Dataset:
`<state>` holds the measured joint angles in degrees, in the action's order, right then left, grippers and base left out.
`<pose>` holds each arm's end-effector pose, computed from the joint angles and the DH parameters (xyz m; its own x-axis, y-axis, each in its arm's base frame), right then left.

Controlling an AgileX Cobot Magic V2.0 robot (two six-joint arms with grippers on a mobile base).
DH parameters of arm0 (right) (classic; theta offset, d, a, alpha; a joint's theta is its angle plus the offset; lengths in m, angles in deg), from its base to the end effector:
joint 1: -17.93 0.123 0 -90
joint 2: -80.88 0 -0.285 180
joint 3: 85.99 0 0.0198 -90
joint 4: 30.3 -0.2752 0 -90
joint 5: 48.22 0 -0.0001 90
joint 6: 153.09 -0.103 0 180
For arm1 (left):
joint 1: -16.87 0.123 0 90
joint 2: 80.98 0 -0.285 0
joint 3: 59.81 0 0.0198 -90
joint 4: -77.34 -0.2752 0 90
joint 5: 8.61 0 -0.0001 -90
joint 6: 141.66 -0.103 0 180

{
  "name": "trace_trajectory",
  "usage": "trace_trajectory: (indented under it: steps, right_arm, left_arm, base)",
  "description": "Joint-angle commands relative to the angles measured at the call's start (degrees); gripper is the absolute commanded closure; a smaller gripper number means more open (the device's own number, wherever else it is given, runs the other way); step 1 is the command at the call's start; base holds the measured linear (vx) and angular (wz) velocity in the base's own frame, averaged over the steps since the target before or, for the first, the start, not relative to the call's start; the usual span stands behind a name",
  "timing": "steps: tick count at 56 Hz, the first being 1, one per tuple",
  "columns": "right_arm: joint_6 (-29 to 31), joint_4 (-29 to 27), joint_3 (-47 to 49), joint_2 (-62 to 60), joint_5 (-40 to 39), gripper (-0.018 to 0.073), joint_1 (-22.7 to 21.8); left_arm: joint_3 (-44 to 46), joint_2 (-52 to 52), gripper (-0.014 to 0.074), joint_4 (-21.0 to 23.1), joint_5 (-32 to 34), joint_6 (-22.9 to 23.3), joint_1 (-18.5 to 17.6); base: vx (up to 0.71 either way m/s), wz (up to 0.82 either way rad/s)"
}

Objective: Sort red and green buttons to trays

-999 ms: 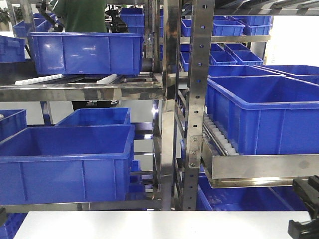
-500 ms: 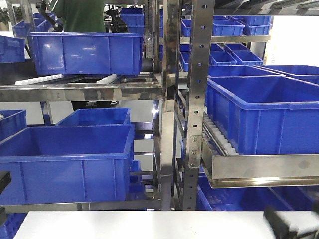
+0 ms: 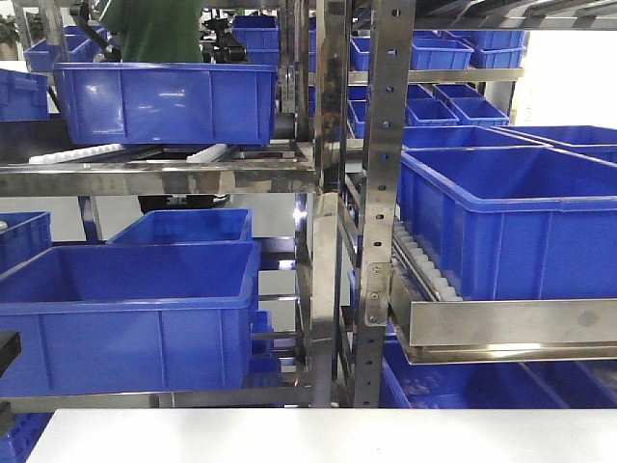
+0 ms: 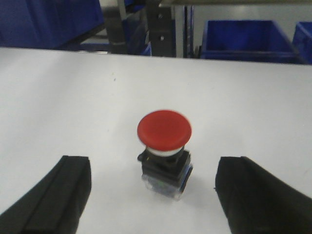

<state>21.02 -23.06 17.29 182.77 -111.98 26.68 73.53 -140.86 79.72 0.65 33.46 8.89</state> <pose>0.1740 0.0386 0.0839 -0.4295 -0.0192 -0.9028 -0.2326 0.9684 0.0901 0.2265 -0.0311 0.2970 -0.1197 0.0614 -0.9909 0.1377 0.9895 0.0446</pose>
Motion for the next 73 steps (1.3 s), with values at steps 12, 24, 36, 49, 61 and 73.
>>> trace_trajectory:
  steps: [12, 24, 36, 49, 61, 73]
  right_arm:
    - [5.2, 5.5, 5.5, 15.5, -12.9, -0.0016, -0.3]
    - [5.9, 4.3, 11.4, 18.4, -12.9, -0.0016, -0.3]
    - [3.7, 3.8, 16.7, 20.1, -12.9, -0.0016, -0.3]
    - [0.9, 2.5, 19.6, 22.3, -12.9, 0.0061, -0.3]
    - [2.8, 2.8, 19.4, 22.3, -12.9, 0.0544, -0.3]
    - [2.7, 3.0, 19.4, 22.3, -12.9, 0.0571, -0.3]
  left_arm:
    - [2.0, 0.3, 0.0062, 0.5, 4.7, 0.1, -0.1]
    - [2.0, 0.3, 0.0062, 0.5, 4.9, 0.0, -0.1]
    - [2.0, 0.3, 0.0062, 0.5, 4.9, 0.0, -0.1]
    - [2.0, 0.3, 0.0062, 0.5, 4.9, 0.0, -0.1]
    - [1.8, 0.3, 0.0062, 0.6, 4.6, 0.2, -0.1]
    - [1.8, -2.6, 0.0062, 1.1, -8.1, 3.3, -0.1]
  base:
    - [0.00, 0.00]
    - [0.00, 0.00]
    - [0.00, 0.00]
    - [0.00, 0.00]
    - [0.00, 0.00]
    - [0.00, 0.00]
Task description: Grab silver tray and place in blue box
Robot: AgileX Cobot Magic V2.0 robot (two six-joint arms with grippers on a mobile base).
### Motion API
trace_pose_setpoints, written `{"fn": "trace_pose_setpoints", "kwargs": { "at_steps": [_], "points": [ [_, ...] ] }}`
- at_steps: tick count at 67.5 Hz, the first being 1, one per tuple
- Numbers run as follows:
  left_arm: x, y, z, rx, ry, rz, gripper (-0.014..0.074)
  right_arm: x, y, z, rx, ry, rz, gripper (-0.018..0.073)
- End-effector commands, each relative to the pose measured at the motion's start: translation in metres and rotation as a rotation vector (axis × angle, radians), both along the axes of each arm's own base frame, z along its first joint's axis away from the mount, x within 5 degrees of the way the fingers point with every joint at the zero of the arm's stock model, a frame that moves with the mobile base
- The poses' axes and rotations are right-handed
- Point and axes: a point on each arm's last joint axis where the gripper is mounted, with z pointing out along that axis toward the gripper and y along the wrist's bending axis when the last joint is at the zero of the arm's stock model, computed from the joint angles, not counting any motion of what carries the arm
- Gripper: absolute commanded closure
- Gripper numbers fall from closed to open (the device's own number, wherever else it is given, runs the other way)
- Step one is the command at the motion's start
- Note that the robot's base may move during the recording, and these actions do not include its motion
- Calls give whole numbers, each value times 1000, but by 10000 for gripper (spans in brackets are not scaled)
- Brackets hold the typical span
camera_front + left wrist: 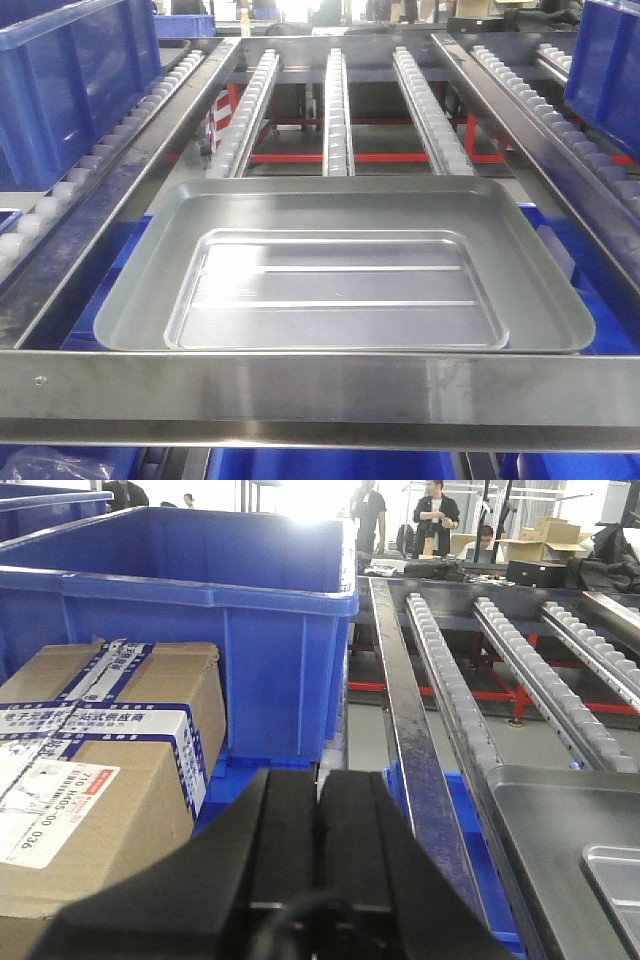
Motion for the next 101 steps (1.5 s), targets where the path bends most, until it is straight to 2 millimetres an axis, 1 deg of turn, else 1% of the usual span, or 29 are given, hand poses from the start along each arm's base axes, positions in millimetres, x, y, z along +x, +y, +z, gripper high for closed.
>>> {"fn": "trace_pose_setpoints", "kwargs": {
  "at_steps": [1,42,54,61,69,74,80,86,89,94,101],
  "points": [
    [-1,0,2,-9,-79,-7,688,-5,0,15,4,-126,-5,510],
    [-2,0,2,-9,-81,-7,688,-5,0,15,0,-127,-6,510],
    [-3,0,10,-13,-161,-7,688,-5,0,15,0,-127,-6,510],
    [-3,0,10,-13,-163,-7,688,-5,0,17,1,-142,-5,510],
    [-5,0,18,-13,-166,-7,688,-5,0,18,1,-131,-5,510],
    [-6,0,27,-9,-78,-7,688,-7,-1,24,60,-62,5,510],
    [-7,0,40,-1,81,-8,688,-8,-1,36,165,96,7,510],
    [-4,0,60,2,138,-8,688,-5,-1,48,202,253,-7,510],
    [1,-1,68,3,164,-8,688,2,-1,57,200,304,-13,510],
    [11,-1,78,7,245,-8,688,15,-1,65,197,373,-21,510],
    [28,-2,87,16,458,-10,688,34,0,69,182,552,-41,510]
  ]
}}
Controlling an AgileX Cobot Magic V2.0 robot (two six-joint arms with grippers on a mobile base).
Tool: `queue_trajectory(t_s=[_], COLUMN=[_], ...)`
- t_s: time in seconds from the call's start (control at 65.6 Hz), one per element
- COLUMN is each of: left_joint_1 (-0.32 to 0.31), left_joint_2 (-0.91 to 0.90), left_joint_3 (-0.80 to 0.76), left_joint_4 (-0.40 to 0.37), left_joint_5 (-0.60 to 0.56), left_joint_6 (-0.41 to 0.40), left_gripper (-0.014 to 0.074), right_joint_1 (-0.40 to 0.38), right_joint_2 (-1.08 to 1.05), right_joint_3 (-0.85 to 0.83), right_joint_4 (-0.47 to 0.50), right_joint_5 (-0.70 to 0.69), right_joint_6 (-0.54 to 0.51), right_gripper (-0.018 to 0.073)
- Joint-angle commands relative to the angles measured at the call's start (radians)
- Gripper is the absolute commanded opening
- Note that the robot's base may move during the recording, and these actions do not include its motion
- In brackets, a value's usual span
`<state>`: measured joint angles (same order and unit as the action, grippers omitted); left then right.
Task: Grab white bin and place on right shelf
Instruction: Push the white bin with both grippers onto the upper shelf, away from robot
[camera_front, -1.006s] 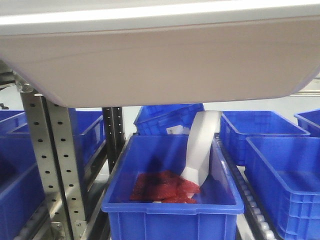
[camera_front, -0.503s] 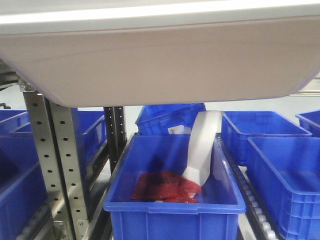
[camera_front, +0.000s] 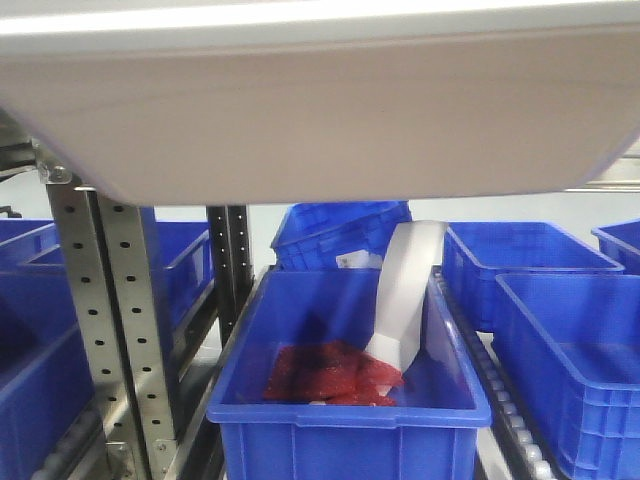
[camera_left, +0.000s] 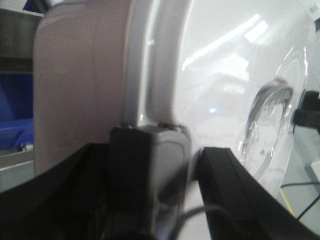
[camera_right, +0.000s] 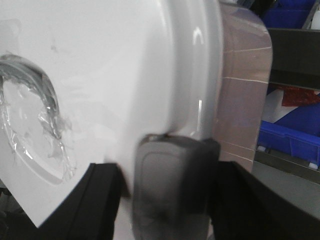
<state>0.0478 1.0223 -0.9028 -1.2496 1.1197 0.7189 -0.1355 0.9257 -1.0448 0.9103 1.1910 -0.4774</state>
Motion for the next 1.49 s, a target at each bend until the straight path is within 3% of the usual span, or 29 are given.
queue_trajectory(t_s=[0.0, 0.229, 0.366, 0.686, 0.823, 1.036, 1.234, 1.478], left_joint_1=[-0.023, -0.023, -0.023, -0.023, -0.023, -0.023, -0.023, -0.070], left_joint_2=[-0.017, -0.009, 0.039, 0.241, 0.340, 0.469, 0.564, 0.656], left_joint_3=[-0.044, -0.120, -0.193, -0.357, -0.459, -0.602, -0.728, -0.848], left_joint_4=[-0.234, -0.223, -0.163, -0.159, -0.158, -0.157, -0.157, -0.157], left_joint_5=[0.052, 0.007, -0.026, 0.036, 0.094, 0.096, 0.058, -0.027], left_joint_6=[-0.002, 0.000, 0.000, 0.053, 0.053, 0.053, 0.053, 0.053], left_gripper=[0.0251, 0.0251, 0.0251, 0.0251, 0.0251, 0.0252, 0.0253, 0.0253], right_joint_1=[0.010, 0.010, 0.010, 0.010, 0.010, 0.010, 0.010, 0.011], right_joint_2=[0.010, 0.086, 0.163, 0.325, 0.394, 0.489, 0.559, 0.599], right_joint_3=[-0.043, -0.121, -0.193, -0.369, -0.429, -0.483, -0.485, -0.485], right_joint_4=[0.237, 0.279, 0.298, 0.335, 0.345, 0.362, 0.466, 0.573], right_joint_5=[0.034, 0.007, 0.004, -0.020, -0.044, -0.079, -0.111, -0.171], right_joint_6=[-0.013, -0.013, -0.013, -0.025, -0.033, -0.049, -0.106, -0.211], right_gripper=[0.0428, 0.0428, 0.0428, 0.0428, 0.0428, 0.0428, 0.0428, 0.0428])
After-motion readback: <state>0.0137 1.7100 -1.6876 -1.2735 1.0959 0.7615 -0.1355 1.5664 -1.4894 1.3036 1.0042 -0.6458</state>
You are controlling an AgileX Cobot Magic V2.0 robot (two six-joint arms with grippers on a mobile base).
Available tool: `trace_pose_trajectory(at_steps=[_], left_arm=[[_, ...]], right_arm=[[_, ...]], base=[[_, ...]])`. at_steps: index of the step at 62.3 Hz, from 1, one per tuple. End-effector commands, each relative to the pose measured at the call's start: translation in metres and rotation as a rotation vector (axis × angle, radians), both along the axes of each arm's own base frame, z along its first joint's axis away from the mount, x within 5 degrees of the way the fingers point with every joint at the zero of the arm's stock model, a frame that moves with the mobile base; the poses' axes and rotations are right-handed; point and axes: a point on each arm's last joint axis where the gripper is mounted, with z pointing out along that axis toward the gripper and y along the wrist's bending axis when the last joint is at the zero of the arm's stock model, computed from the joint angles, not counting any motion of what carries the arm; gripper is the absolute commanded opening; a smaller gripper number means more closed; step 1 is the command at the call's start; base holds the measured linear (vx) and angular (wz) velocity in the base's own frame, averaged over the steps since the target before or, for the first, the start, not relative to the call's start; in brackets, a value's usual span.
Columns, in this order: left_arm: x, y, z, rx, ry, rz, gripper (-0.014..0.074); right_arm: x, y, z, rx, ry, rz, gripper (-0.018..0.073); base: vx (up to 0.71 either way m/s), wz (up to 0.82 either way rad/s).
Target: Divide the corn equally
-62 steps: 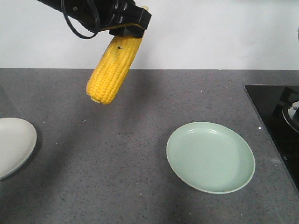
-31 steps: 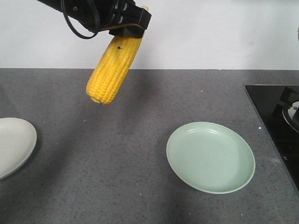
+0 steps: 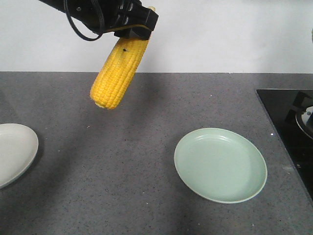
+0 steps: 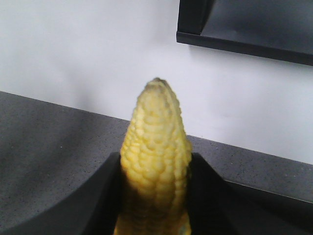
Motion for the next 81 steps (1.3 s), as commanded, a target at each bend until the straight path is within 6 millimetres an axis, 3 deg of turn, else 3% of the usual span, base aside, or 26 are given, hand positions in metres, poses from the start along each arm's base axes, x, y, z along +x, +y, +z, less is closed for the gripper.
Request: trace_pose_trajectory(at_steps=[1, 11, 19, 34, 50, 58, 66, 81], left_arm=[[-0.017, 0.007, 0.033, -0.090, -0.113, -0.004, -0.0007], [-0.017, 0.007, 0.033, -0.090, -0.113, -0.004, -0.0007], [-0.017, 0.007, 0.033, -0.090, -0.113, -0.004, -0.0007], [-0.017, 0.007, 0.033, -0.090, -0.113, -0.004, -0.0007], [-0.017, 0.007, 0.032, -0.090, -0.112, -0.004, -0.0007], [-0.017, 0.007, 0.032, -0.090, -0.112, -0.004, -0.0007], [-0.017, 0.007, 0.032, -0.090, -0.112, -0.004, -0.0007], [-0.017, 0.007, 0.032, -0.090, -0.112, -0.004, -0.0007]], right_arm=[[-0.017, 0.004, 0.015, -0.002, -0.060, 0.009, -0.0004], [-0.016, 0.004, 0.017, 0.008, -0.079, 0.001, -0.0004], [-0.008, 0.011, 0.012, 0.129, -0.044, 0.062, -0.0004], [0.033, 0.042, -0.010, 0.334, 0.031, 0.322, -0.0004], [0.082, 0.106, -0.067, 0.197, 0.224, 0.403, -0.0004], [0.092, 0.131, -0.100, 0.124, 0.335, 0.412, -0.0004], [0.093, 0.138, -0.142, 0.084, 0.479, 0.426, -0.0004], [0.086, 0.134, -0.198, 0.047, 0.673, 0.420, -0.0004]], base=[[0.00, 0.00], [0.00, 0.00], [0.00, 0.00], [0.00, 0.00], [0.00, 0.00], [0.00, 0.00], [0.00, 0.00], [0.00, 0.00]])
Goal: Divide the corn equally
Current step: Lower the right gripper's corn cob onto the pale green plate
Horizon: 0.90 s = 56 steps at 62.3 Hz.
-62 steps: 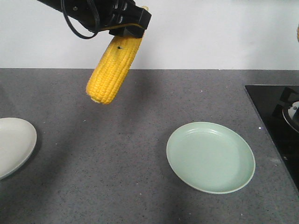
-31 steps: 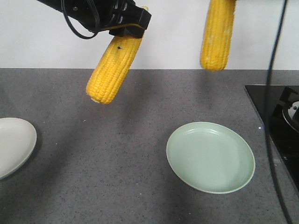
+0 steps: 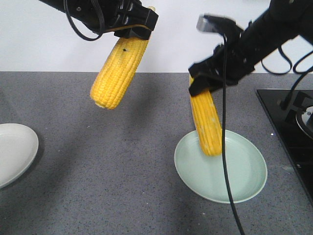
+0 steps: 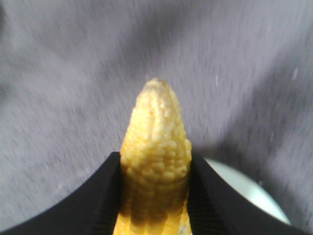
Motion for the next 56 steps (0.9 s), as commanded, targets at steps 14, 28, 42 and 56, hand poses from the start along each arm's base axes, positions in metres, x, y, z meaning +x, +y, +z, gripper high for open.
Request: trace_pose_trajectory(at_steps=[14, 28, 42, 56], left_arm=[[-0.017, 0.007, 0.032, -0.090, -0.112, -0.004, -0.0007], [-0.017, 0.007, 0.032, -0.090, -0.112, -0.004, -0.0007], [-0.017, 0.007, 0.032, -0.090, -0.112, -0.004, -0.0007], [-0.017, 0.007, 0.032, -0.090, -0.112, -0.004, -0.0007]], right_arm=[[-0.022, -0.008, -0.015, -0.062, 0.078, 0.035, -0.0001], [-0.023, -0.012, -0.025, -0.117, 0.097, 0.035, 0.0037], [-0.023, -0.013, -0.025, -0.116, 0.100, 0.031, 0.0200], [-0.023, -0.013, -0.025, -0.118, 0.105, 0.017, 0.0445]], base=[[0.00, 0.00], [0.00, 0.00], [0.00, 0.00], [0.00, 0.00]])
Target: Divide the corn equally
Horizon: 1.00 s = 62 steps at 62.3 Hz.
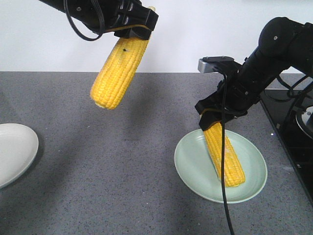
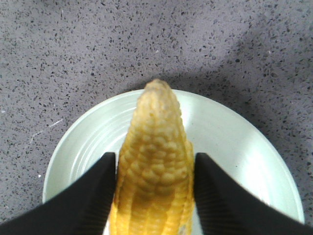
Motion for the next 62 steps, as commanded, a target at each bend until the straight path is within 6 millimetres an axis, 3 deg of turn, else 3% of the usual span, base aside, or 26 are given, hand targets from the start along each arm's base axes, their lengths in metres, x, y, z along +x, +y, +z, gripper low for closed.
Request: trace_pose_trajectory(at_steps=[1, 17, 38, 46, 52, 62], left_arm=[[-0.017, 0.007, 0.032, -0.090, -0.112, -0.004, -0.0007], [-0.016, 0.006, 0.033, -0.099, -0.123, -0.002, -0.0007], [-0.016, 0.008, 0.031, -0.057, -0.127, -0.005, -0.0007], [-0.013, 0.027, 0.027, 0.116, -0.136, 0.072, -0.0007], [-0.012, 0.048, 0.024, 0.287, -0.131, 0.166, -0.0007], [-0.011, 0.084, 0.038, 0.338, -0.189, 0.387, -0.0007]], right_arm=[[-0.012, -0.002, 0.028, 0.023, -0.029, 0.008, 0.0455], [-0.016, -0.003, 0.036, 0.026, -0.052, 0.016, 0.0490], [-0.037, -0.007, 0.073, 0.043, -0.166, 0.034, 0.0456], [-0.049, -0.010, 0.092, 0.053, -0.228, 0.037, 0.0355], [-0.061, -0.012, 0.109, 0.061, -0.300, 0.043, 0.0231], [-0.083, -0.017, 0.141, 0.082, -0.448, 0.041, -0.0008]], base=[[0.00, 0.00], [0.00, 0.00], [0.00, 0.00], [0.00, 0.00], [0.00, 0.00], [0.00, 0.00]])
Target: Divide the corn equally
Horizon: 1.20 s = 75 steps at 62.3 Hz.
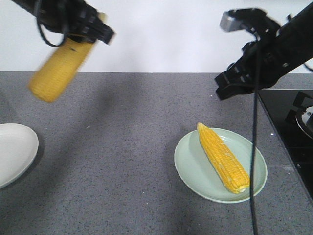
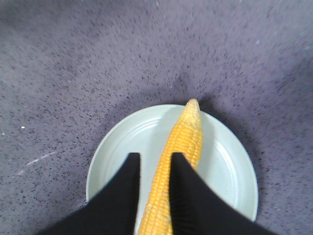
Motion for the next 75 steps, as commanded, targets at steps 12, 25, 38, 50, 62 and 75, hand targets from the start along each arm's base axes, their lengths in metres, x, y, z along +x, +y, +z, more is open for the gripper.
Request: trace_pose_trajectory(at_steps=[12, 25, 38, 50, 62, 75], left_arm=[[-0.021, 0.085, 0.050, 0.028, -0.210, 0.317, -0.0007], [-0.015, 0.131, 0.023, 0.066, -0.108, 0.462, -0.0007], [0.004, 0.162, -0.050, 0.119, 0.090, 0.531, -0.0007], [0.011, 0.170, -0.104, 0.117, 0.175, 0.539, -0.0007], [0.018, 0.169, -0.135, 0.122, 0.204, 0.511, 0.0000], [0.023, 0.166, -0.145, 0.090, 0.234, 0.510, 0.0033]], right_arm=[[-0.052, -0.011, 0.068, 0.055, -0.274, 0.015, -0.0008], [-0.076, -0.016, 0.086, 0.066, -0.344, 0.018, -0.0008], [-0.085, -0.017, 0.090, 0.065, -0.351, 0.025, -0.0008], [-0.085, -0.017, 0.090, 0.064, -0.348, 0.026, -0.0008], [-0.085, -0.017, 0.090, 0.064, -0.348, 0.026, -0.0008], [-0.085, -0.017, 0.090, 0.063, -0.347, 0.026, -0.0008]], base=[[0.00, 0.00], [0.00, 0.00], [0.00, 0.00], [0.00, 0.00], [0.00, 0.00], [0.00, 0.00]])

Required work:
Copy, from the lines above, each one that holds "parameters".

Solution:
`<pose>` holds each arm's end-effector pose, computed from the joint angles and the DH parameters (xyz m; its own x-axis, y-axis, each in its arm's base frame), right then left.
DH parameters of arm0 (right) (classic; theta offset, d, a, alpha; a joint's theta is its angle plus the offset; lengths in m, angles in deg), from its base to the end effector:

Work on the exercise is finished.